I'm using a text file that is updated every day and I want to extract the values from the string and append them to a DataFrame. The text file doesn't change structurally (at least mostly), just the values are updated, so I've written some code to extract the values preceding the keywords in my list.
To make my life easier I've tried to build a for-loop to automate as much as possible, but frustratingly I'm stuck at appending the values I've sourced to my DataFrame.

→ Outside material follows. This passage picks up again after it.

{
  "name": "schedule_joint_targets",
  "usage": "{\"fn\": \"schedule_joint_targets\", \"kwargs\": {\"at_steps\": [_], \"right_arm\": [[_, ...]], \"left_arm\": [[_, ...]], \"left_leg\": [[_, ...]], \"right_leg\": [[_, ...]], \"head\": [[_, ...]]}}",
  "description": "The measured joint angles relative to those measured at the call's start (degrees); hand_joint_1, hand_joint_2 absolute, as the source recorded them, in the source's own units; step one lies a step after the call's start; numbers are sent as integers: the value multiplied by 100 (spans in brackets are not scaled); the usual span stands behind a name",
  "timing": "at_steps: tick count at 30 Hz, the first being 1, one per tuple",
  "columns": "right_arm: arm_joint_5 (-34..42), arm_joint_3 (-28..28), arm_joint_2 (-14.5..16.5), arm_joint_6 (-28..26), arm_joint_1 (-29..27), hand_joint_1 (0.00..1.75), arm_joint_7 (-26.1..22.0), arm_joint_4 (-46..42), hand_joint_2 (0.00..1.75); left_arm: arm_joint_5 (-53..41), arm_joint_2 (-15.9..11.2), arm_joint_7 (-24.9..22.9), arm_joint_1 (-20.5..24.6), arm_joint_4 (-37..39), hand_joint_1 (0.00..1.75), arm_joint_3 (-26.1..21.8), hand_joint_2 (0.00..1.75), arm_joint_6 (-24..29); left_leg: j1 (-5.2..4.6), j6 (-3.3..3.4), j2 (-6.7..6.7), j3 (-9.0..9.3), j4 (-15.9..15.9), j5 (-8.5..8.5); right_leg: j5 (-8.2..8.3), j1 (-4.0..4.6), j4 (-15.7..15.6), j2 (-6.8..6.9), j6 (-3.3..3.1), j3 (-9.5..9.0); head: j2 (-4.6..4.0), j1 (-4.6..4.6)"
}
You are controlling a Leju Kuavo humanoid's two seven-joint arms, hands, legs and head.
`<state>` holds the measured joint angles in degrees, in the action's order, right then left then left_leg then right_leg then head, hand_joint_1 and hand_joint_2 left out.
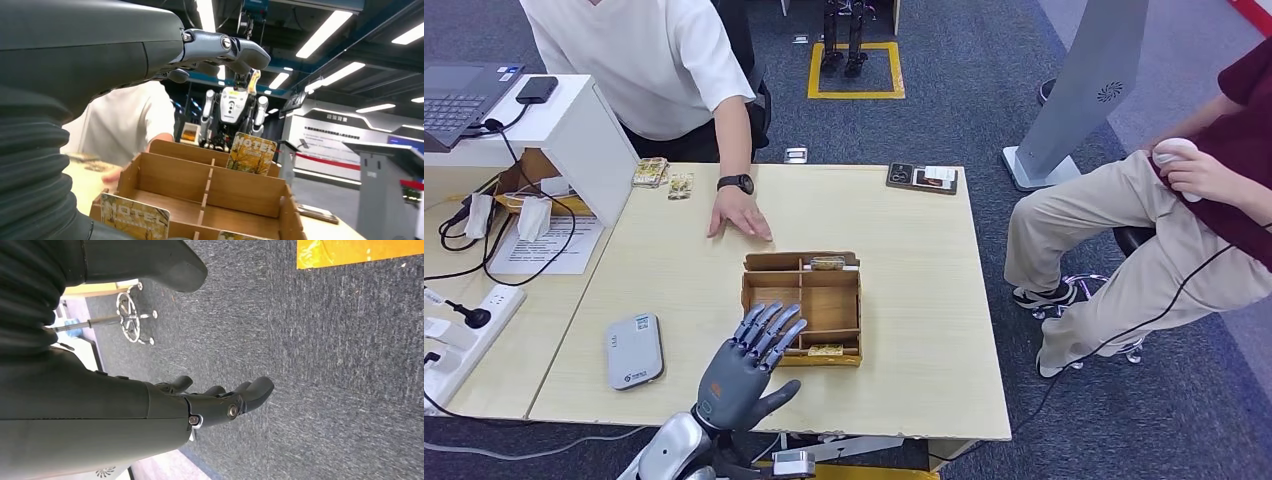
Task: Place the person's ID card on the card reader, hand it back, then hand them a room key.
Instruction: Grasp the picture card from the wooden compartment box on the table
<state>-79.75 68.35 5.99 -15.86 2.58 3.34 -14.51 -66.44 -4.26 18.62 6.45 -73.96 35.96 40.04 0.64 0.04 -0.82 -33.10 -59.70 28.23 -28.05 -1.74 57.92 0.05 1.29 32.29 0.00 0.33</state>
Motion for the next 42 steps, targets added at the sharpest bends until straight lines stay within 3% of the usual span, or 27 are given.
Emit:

All the tutorials I've looked at are dealing with ranges in for loops.
empty_df = pd.DataFrame(columns = ["date","builders","miners","roofers"])
text = "On 10 May 2022, there were 400 builders living in Rome, there were also no miners and approximately 70 roofers"
text = text.split()
profession = ["builders","miners","roofers"]
for i in text:
if i in profession:
print(text[text.index(i) - 1] + " " + i)
400 builders
no miners
70 roofers
I've tried to append using:
for i in text:
if i in profession:
empty_df.append(text[text.index(i) - 1] + " " + i)
But it doesn't work, and I'm really unsure how to append multiple calculated variables.
So what I want to know is:
- How can I append the resulting values to my empty dataframe in the correct columns.
- How could I convert the 'no' or 'none' into zero.
- How can I also incorporate the date each time I update this?
Thanks